▶ [Work item]
Each line containing the string "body" should be copied out of the entries.

Extracted records:

────────────────────

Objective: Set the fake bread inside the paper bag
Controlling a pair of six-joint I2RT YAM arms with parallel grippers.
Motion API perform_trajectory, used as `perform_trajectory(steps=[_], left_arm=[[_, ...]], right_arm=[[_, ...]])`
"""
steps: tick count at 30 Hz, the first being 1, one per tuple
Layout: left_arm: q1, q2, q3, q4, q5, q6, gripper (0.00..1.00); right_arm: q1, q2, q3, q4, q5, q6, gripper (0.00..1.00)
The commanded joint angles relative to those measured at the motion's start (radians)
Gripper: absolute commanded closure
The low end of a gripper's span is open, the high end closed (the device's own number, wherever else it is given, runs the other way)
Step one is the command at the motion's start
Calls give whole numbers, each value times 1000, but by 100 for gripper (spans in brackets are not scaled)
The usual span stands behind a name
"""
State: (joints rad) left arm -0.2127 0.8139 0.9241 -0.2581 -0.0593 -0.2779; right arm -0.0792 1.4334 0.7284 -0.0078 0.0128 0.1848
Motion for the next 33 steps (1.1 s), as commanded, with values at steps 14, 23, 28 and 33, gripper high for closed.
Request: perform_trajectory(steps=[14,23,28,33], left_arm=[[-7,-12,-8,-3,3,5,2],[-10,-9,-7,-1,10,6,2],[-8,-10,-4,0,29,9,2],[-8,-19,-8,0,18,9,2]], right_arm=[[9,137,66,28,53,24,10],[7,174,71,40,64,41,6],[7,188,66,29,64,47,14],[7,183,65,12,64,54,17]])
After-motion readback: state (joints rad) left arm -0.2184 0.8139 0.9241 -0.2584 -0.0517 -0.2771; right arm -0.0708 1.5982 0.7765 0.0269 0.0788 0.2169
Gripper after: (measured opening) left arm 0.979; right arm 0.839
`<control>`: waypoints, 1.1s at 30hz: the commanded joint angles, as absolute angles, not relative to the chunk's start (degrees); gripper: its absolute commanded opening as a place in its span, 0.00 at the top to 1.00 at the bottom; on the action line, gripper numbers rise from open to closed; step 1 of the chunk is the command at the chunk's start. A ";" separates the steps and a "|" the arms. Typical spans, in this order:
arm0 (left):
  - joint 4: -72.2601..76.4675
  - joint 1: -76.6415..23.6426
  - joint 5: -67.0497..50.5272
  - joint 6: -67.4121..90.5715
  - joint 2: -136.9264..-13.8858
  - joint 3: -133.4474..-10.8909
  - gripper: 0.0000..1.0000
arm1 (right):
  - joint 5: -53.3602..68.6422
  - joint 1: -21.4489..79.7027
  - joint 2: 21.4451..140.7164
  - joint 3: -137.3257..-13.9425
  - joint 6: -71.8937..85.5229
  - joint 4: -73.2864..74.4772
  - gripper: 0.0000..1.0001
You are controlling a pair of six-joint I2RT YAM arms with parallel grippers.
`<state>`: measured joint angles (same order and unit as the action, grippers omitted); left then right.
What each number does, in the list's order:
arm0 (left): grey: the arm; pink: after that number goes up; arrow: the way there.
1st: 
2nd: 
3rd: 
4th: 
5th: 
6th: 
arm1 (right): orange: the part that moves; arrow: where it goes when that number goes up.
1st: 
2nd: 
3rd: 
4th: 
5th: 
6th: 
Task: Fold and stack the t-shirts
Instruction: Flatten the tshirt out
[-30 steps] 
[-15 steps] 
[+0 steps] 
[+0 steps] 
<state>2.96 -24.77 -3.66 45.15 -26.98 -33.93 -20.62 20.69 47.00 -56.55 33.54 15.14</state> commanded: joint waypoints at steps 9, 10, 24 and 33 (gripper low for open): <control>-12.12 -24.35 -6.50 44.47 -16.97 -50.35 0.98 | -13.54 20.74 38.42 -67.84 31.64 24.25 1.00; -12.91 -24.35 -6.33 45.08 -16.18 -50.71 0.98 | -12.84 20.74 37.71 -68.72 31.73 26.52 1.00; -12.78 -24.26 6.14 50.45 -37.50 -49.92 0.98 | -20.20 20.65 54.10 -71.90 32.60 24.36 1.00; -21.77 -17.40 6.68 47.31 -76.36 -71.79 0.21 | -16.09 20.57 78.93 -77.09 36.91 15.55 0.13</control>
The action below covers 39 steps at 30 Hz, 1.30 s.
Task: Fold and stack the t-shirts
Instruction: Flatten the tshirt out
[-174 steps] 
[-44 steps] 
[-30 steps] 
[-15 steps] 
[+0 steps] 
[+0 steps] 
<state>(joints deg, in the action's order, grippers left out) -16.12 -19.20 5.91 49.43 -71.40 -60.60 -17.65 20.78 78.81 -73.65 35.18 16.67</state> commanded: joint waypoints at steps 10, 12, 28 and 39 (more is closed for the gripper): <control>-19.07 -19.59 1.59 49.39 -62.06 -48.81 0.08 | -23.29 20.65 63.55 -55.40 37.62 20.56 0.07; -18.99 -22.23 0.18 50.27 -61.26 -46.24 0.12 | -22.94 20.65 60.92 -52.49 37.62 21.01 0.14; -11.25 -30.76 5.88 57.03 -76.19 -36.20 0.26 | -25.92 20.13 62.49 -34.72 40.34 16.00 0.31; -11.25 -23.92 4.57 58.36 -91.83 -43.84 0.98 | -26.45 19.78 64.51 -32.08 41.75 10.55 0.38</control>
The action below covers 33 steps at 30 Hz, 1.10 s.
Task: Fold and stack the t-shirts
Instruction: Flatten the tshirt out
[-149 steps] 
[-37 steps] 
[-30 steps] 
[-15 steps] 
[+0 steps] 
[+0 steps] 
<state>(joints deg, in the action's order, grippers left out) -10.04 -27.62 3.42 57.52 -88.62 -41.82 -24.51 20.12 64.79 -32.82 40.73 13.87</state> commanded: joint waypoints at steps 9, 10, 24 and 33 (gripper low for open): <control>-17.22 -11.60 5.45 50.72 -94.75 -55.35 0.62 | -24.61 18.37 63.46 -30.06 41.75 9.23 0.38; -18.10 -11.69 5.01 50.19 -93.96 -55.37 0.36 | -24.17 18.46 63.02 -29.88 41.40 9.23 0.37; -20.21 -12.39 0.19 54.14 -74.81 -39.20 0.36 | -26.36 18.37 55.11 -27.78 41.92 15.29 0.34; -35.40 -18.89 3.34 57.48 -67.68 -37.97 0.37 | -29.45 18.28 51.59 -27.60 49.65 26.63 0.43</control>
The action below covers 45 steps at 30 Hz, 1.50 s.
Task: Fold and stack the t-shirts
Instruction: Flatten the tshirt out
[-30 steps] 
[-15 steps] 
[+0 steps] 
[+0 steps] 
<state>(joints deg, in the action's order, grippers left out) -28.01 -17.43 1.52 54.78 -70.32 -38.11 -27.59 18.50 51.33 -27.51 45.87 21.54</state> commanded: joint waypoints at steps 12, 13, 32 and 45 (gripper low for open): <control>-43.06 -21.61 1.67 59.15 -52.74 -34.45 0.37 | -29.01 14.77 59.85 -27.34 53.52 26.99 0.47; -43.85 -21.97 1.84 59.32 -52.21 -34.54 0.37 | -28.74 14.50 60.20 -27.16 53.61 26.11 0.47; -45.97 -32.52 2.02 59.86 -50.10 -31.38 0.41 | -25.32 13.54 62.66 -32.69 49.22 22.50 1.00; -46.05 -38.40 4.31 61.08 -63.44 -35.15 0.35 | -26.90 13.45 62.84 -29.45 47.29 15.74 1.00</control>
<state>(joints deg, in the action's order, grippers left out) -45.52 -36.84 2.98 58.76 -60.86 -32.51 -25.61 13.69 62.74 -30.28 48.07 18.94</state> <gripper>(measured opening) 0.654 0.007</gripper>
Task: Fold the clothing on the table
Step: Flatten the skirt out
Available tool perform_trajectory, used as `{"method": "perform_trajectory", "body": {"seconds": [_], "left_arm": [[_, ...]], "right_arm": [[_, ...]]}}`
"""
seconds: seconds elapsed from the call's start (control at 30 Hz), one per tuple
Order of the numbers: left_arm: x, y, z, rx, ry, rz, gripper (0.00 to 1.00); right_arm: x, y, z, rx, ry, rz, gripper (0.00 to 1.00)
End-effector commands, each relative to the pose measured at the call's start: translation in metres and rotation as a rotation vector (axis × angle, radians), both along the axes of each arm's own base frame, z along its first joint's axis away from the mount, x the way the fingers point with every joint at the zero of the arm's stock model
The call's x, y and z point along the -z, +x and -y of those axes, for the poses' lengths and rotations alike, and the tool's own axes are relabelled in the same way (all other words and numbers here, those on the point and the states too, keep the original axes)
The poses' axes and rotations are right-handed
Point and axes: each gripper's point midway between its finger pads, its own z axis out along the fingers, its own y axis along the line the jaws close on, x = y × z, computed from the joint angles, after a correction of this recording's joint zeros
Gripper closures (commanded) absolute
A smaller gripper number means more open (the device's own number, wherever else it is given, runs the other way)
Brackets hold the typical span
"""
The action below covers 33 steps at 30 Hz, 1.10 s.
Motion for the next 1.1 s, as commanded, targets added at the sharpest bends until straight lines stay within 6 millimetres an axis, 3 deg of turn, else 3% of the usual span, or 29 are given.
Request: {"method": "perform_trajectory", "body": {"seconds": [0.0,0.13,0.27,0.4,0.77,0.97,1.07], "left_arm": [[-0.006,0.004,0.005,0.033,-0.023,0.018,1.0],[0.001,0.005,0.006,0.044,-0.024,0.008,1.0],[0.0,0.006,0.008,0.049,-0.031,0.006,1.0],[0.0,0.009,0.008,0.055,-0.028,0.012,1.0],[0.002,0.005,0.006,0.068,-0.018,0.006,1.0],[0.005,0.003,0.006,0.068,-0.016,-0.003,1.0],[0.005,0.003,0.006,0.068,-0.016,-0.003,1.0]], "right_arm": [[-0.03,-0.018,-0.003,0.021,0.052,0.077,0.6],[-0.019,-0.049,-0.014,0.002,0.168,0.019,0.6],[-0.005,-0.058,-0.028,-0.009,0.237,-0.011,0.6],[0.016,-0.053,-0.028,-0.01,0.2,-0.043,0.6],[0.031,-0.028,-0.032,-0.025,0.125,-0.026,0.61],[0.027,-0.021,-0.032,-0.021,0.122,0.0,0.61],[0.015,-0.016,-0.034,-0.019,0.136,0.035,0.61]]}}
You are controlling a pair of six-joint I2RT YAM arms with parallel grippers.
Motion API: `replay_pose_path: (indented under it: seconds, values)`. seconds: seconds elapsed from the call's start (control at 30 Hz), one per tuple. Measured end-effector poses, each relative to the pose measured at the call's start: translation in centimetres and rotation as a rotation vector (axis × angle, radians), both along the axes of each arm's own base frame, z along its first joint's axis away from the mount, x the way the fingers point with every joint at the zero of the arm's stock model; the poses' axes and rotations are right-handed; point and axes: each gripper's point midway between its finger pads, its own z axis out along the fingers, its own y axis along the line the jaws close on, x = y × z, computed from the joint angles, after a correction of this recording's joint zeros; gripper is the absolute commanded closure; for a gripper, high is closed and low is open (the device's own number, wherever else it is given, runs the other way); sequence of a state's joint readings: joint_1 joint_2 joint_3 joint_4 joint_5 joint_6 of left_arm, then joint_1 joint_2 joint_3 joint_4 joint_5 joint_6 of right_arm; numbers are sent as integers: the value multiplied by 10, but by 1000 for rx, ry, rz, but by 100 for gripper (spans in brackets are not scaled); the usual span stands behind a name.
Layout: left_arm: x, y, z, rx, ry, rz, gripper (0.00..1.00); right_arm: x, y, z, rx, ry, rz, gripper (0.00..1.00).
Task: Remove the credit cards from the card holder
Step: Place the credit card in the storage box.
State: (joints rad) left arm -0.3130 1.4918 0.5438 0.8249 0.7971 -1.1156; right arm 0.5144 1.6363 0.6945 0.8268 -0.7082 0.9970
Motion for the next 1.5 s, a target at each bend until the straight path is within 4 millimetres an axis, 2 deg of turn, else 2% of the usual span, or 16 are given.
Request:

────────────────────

▶ [Exercise output]
Available tool perform_trajectory, used as `{"method": "perform_trajectory", "body": {"seconds": [_], "left_arm": [[_, ...]], "right_arm": [[_, ...]]}}`
Request: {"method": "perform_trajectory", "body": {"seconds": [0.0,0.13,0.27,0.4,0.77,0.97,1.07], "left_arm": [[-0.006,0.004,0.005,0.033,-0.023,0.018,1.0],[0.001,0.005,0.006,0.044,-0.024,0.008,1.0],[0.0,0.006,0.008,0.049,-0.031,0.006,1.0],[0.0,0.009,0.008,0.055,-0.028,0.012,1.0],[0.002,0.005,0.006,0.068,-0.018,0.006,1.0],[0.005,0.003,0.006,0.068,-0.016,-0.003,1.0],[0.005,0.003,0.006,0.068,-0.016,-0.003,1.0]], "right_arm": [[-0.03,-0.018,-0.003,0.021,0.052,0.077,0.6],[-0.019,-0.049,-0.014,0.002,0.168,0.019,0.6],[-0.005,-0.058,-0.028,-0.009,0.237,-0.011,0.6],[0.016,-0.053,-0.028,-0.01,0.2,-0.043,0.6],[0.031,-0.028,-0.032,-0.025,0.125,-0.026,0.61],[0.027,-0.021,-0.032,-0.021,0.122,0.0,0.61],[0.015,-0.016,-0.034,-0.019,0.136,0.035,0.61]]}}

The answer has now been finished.